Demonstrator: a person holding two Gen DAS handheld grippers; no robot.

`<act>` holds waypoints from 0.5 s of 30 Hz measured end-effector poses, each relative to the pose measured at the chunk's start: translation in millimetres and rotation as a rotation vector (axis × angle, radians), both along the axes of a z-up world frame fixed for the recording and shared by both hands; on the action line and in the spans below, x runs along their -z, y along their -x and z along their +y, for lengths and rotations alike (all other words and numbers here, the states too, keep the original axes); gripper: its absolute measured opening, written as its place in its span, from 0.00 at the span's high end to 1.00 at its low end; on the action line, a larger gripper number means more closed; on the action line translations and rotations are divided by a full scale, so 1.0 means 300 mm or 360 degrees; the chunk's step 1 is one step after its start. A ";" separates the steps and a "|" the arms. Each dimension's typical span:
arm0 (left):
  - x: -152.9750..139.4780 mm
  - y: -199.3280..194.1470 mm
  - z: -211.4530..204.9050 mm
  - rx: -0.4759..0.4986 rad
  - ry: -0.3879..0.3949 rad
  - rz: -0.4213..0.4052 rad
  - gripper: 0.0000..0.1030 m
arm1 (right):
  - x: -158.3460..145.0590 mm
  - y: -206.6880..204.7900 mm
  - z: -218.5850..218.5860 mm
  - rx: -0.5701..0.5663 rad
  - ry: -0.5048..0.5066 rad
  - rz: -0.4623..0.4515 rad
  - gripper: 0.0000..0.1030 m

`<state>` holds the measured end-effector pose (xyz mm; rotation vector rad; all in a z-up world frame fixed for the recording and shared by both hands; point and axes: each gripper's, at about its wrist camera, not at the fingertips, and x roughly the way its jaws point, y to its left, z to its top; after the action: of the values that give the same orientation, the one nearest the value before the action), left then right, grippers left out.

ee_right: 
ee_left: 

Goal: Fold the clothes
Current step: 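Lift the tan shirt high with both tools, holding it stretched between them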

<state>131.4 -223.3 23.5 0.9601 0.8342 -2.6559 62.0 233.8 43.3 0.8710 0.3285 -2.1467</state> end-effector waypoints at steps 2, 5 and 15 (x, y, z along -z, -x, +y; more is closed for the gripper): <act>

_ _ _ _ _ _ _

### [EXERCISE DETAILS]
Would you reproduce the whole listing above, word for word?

### [OUTPUT]
Demonstrator: a person holding two Gen DAS handheld grippers; no robot.

`<act>` holds waypoints from 0.5 s of 30 Hz measured end-effector poses, each relative to the pose measured at the chunk's start: translation in millimetres and rotation as a rotation vector (axis × angle, radians), both along the axes of a z-up world frame fixed for the recording and shared by both hands; on the action line and in the spans below, x runs along their -z, y along their -x and z along their +y, for lengths and rotations alike (all other words and numbers here, the states too, keep the original axes); gripper: its absolute measured opening, written as its place in its span, from 0.00 at the span's high end to 1.00 at its low end; on the action line, a larger gripper number means more closed; on the action line translations and rotations are divided by a full scale, so 1.0 means 300 mm or 360 degrees; the chunk's step 1 is one step after its start. A ";" separates the steps and a "|" the arms. Each dimension's typical span:
arm0 (left):
  - x: -152.9750..139.4780 mm
  - y: -199.3280..194.1470 mm
  - z: -211.4530..204.9050 mm
  - rx: -0.4759..0.4986 rad
  - ry: -0.3879..0.3949 rad
  - rz: -0.4213..0.4052 rad
  - gripper: 0.0000..0.1030 m
arm1 (right):
  - x: -158.3460..145.0590 mm
  - y: -206.6880..204.7900 mm
  - z: -218.5850..218.5860 mm
  - rx: -0.5701..0.5663 rad
  - ry: -0.5048..0.5066 rad
  - rz: -0.4623..0.4515 rad
  - gripper: 0.0000..0.1030 m

`<state>` holds the measured end-effector pose (xyz mm; rotation vector rad; all in a z-up world frame fixed for the recording and shared by both hands; point and axes: each gripper's, at about its wrist camera, not at the fingertips, and x roughly the way its jaws point, y to its left, z to its top; after the action: of the values that give the same orientation, the one nearest the value before the action), left then right, grippers left out.

ee_right: 
ee_left: 

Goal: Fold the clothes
Current step: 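Lift the tan shirt high with both tools, holding it stretched between them
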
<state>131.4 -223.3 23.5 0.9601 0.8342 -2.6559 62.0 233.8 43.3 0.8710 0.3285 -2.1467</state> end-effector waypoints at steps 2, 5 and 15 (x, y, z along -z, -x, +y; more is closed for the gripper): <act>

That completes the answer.